Female athletes push to close sporting gender gap
LONDON - Reuters
Chinese wonder girl Ye Shiwen has won two gold medals at the 2012 Olympic Games. ABACA PRESS photo
The phenomenal speeds reached by the teenage Chinese swimmer Ye Shiwen at the 2012 Olympics are raising questions about whether the gap between men and women in sport may one day disappear.Ye, who has so far won two gold medals, clocked a time for the last, freestyle lap of her medley swim that rivalled the male champions.
There’s evidence to show the gender gap exists, yet the gap has been narrowing over the decades - so will women one day catch the men?
They’ll get close, says John Brewer, a professor of sports science at Britain’s University of Bedfordshire - but only in some events.
Women first took part in the Olympic Games in Paris in 1900, four years after the first Games of the modern era in Athens.
Female participation has increased steadily since then, with women accounting for around 45 percent of athletes at the 2012 Games, compared with 23 percent in Los Angeles in 1984 and just over 13 percent in Tokyo in 1964.
A study published in 2010 in the Journal of Sports Science and Medicine, which looked at the difference between men’s and women’s world records, found that the gap narrowed consistently until about 1983, then stabilised.
More fat, less muscle
The average difference between men and women is around 10 percent, but that ranges from 5.5 percent in the 800-meter freestyle swim to 18.8 percent in long jump.
Experts point to physiological differences between the two genders.
“Females tend to have more body fat, which makes them more buoyant in the water, and that can sometimes help in terms of speed,” said Alexis Colvin, assistant professor of orthopaedics at the Mount Sinai School of Medicine in New York. “But on the flip side, women have less muscle mass and power, so the effect is cancelled out.”
Men’s hearts are generally larger, allowing them to pump more blood for each heartbeat, and their lungs are able to take in more oxygen for each breath. The combination means their blood can take more oxygen to the muscles, making them stronger and more powerful.
The relative infancy of some disciplines for women and the Olympics means, however, that women could squeeze the gap as coaches, sports scientists and psychologists learn more about how to train, support and push women at elite level.
“Even though biology is responsible for a lot of things, we’re also learning a lot more about the most effective ways for women to train and recover,” Colvin told Reuters. “That might help us overcome some of the biological differences.”

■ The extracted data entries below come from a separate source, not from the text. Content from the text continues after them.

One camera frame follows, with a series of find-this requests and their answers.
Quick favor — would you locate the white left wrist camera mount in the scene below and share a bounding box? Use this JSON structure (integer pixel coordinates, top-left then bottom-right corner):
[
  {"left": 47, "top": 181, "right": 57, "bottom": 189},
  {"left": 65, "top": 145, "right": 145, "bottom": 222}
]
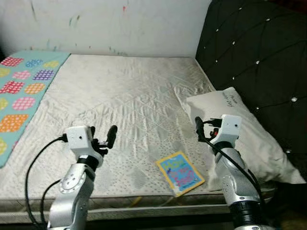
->
[{"left": 66, "top": 126, "right": 93, "bottom": 157}]

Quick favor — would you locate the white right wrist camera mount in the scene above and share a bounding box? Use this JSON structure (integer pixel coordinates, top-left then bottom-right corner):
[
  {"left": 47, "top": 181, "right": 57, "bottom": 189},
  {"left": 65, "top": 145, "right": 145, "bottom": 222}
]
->
[{"left": 218, "top": 115, "right": 242, "bottom": 145}]

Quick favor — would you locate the dark tufted headboard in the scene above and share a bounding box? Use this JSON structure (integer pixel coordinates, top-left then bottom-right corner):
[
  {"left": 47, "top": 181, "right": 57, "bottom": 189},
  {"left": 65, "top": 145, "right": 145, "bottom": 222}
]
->
[{"left": 195, "top": 0, "right": 307, "bottom": 179}]

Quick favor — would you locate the white pillow with tree print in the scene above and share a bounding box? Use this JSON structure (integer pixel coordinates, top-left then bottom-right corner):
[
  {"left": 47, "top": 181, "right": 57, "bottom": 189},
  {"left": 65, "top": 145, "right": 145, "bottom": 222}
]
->
[{"left": 184, "top": 86, "right": 306, "bottom": 185}]

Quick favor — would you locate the blue yellow-edged children's book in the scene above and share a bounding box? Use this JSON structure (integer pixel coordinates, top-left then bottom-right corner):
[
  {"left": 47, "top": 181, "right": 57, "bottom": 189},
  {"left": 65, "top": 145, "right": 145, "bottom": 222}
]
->
[{"left": 154, "top": 151, "right": 206, "bottom": 198}]

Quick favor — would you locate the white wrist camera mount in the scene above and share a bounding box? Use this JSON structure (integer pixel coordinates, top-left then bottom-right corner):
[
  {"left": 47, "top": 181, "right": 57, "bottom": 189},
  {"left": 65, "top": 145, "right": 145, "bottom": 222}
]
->
[
  {"left": 218, "top": 115, "right": 242, "bottom": 145},
  {"left": 66, "top": 126, "right": 93, "bottom": 157}
]

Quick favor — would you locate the white quilted mattress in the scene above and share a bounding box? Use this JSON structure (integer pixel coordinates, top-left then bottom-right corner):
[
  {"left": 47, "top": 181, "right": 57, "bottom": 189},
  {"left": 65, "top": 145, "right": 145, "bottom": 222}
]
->
[{"left": 0, "top": 53, "right": 280, "bottom": 224}]

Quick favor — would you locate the teal mat with colourful shapes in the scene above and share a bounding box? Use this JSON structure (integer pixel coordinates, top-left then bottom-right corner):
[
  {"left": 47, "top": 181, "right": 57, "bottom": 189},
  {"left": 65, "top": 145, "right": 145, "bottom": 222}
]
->
[{"left": 0, "top": 50, "right": 71, "bottom": 169}]

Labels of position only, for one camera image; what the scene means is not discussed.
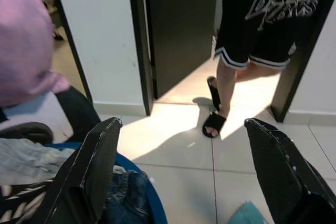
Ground teal cloth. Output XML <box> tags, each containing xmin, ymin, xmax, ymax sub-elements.
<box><xmin>227</xmin><ymin>200</ymin><xmax>271</xmax><ymax>224</ymax></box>

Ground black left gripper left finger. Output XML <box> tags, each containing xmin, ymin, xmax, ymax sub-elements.
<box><xmin>39</xmin><ymin>116</ymin><xmax>123</xmax><ymax>224</ymax></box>

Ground pale striped cloth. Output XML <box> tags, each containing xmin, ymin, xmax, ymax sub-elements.
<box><xmin>0</xmin><ymin>137</ymin><xmax>77</xmax><ymax>185</ymax></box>

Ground black crane print shirt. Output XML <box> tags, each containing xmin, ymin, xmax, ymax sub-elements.
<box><xmin>0</xmin><ymin>179</ymin><xmax>53</xmax><ymax>224</ymax></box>

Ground dark open door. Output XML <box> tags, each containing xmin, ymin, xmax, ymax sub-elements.
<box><xmin>143</xmin><ymin>0</ymin><xmax>218</xmax><ymax>100</ymax></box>

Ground blue laundry basket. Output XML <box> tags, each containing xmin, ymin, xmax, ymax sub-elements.
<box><xmin>49</xmin><ymin>142</ymin><xmax>169</xmax><ymax>224</ymax></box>

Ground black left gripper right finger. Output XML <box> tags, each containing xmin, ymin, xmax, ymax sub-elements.
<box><xmin>244</xmin><ymin>118</ymin><xmax>336</xmax><ymax>224</ymax></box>

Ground person in black shorts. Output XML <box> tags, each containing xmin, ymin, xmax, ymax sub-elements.
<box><xmin>201</xmin><ymin>0</ymin><xmax>329</xmax><ymax>140</ymax></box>

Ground black door frame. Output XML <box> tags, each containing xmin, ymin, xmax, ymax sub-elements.
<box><xmin>127</xmin><ymin>0</ymin><xmax>336</xmax><ymax>124</ymax></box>
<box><xmin>46</xmin><ymin>0</ymin><xmax>92</xmax><ymax>104</ymax></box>

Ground blue denim jeans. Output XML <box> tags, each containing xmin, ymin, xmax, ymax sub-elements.
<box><xmin>103</xmin><ymin>170</ymin><xmax>157</xmax><ymax>224</ymax></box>

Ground white seat with black rim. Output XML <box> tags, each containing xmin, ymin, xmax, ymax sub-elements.
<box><xmin>0</xmin><ymin>84</ymin><xmax>102</xmax><ymax>146</ymax></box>

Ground pink cloth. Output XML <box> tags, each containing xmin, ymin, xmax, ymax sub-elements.
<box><xmin>0</xmin><ymin>0</ymin><xmax>70</xmax><ymax>108</ymax></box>

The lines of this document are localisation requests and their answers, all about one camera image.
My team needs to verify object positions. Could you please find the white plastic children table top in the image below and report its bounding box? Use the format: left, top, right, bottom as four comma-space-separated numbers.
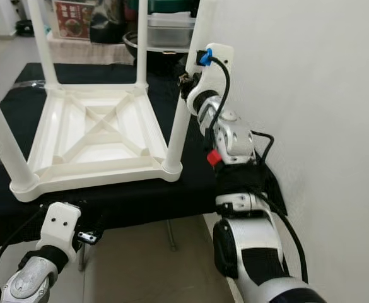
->
9, 83, 184, 203

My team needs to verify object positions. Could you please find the grey metal table leg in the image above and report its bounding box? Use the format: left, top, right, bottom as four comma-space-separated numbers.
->
165, 220, 177, 252

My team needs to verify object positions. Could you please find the beige cloth covered bench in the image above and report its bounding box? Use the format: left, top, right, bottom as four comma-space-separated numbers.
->
49, 38, 134, 64

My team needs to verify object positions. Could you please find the black bag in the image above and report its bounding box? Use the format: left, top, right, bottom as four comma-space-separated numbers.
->
88, 0, 128, 45

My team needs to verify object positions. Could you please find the red printed box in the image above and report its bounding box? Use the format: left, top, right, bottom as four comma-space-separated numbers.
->
52, 0, 93, 40

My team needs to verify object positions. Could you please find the clear tape piece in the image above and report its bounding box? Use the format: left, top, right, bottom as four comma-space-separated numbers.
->
20, 81, 49, 90

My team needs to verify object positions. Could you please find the black round floor device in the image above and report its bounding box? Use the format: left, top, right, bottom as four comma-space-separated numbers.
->
14, 19, 35, 37

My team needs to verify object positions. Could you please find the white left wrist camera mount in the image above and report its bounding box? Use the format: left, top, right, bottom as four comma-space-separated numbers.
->
36, 202, 83, 259

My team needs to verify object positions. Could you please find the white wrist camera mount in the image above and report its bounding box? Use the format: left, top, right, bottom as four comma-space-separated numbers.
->
36, 202, 83, 259
185, 43, 235, 117

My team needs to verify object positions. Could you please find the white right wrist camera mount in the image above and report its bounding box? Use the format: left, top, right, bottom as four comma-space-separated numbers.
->
185, 43, 235, 117

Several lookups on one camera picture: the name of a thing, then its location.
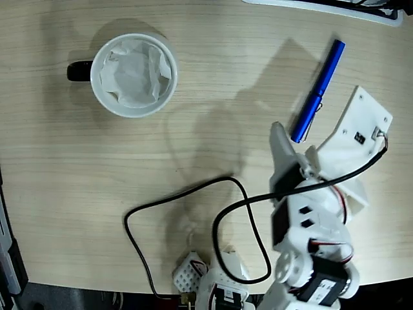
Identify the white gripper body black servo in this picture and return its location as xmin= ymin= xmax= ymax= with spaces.
xmin=269 ymin=161 xmax=343 ymax=211

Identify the blue metal pen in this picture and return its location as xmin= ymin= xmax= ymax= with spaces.
xmin=290 ymin=39 xmax=347 ymax=144

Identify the white perforated plastic block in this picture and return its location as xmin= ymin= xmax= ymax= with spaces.
xmin=173 ymin=251 xmax=210 ymax=293

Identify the white flat device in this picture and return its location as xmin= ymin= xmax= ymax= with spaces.
xmin=241 ymin=0 xmax=404 ymax=27

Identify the crumpled white tissue paper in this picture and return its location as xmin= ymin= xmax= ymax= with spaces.
xmin=99 ymin=38 xmax=172 ymax=109

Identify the wrist camera on white mount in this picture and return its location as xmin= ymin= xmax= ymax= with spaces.
xmin=316 ymin=85 xmax=394 ymax=217

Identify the white mug with black handle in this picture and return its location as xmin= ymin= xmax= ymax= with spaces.
xmin=66 ymin=33 xmax=179 ymax=119

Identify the black camera cable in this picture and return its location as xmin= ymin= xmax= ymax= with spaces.
xmin=124 ymin=138 xmax=389 ymax=300

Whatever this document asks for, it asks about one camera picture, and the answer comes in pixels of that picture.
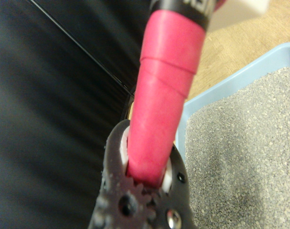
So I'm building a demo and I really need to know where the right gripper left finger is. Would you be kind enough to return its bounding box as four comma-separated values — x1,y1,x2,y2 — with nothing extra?
87,119,156,229

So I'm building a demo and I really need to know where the blue litter tray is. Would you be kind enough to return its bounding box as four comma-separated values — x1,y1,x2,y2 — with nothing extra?
177,42,290,229

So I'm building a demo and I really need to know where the white scoop with red handle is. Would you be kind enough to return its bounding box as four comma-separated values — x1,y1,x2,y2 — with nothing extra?
125,0,271,191

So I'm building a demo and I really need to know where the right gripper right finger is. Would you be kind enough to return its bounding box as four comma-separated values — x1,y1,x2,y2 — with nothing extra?
151,145,196,229

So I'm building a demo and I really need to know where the black curtain stand pole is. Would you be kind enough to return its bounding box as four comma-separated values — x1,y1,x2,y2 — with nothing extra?
27,0,135,97

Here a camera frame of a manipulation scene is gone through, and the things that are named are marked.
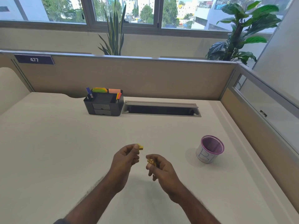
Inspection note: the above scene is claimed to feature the person's left hand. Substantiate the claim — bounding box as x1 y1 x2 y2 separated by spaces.
106 144 140 193

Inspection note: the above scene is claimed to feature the black desk organizer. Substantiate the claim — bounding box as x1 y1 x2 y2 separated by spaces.
84 90 124 117

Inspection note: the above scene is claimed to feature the beige desk partition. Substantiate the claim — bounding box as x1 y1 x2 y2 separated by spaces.
0 50 239 101

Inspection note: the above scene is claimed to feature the window frame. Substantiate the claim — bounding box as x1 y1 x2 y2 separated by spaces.
0 0 290 36

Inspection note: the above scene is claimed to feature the glass side partition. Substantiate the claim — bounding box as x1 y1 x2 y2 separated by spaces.
220 63 299 208

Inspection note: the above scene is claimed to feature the person's left forearm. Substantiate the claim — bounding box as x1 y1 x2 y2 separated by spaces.
53 177 124 224

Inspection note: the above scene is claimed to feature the snake plant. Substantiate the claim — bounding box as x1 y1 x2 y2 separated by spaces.
98 0 127 56

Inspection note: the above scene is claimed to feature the grey cable tray opening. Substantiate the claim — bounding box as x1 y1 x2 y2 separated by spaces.
121 101 202 118

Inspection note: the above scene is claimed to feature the person's right forearm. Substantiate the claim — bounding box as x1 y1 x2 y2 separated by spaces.
174 187 221 224

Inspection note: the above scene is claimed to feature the person's right hand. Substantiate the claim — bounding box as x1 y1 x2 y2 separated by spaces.
146 154 185 204

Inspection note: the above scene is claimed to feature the broad-leaf green plant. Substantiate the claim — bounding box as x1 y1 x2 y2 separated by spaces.
206 1 282 65

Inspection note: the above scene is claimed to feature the dark blue desk label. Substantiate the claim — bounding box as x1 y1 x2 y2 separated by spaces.
14 54 55 65

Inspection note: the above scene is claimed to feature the purple mesh cup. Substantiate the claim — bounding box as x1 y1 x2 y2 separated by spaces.
196 135 225 164

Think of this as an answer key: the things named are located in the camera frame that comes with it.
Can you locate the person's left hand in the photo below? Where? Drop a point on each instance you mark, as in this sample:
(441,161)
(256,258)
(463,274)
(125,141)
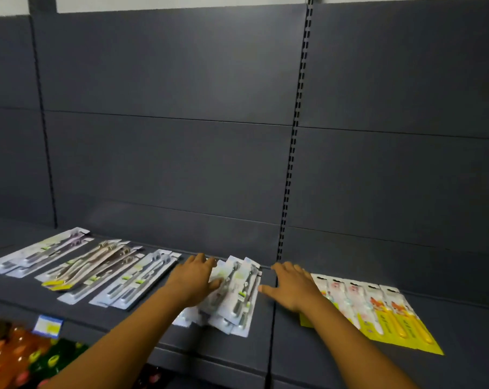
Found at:
(190,283)

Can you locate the person's right hand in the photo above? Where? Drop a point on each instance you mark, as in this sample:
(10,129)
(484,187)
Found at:
(297,291)

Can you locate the person's left thumb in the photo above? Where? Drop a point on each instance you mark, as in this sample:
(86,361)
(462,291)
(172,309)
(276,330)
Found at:
(214,285)

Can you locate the person's right thumb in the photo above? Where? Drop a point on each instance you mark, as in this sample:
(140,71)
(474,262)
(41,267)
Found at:
(270,292)

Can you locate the green-label toothbrush pack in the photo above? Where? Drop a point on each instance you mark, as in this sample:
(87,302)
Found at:
(188,315)
(250,315)
(224,275)
(238,297)

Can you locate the person's left forearm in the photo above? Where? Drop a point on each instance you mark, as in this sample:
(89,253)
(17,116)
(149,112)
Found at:
(119,344)

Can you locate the person's right forearm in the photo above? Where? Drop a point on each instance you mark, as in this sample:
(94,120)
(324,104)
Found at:
(358,348)

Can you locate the pink kids toothbrush pack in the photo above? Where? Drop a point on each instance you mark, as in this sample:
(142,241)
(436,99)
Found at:
(343,299)
(364,311)
(324,288)

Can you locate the dark toothbrush pack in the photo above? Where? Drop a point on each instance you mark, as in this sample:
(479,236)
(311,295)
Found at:
(125,281)
(147,285)

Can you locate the dark bottle pink label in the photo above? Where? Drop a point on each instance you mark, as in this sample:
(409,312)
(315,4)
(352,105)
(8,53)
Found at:
(151,378)

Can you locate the white toothbrush pack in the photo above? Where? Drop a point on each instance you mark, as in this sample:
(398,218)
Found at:
(94,284)

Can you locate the brown toothbrush pack yellow label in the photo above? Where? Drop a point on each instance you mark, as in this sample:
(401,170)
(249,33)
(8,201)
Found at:
(94,267)

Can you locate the yellow kids toothbrush pack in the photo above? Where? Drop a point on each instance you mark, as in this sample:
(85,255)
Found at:
(416,328)
(390,324)

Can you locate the slotted grey shelf upright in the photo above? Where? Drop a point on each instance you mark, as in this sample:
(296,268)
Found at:
(295,129)

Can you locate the grey toothbrush pack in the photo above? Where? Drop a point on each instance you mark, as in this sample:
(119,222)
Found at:
(34,249)
(46,261)

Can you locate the blue white shelf price label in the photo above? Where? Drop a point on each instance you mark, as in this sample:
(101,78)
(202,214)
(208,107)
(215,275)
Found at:
(47,326)

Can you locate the grey shelf back panel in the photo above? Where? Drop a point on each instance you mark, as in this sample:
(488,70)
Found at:
(167,117)
(406,137)

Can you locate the dark bottle green label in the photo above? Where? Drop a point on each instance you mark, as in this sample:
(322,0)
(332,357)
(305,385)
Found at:
(56,360)

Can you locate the grey metal shelf board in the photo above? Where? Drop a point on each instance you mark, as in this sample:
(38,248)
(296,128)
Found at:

Brewer thinks much of that women-specific knowledge has already been gained and implemented - something that could account for the rapid narrowing of the gender gap in some events in recent years.
“But while a very good female be able to beat a good male, at the highest level the very best females won’t be able to beat the very best males,” he said. “Sadly, in my view, the gap will never close completely.”